# Hash Collisions

## Lesson Overview

The reason hash functions are so useful is that we can store complex data types and values as integer-valued hash buckets. However, issues arise if a hash function maps two distinct values to the same bucket; in that case, we can't distinguish between these two values.

> A **hash collision** is when a hash function maps two different values to the same bucket.

For a hash function $H$, a collision exists for two values $a$ and $b$ if $a \neq b$ but $H(a) = H(b)$.

When there are more input values than buckets, the hash function is guaranteed to have collisions. Even when there are fewer input values than buckets, it is still possible to have collisions.

## Question 1

Which of the following statements about a hash collision are true? There may be more than one correct response.


**a)** A hash collision occurs when a hash function maps two different inputs to the same bucket.

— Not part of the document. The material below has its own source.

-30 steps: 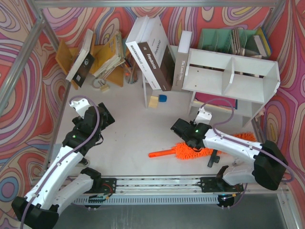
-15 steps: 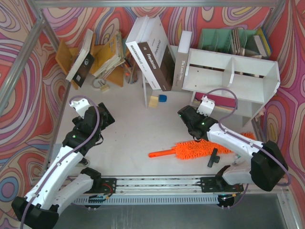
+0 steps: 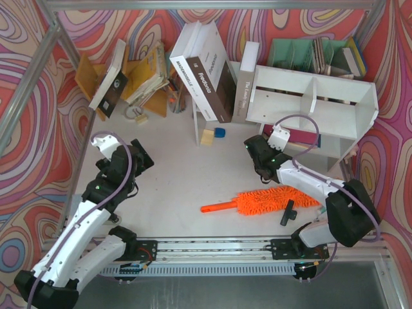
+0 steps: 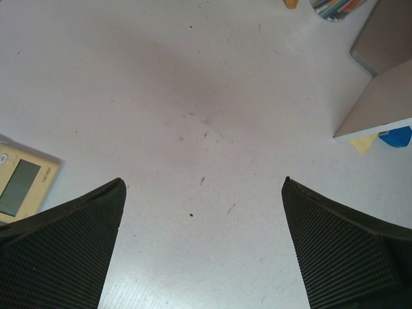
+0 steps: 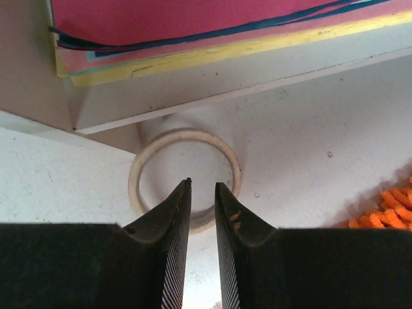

**b)** If a hash function has more input values than buckets, a collision cannot be avoided.

**c)** If a hash function has fewer input values than buckets, a collision cannot occur.

### Solution

The correct answers are **a)** and **b)**. 

**c)**  A collision can still occur even when there are more buckets than input values.

## Question 2

You have data coming in that can be any lower-case character. Will the following hash function have any potential collisions? If so, for what values and buckets?

In [None]:
import string

def hash_bucket(char):
  # Raise an error if the character is not a lower-case character.
  if len(char) != 1 or not char.islower():
    raise ValueError('Input must be a single lower-case letter.')

  # string.ascii_lowercase.index returns the position of a letter in the
  # alphabet. For example:
  # - string.ascii_lowercase.index('a') = 0
  # - string.ascii_lowercase.index('e') = 4
  return string.ascii_lowercase.index(char) % 25

In [None]:
#freetext

### Solution

This hash function has 25 buckets, since the `return` statement ends with `% 25`. In general, whenever a hash function ends with `% n` it has $n$ buckets, since `x % n` is always an integer between 0 and $n-1$.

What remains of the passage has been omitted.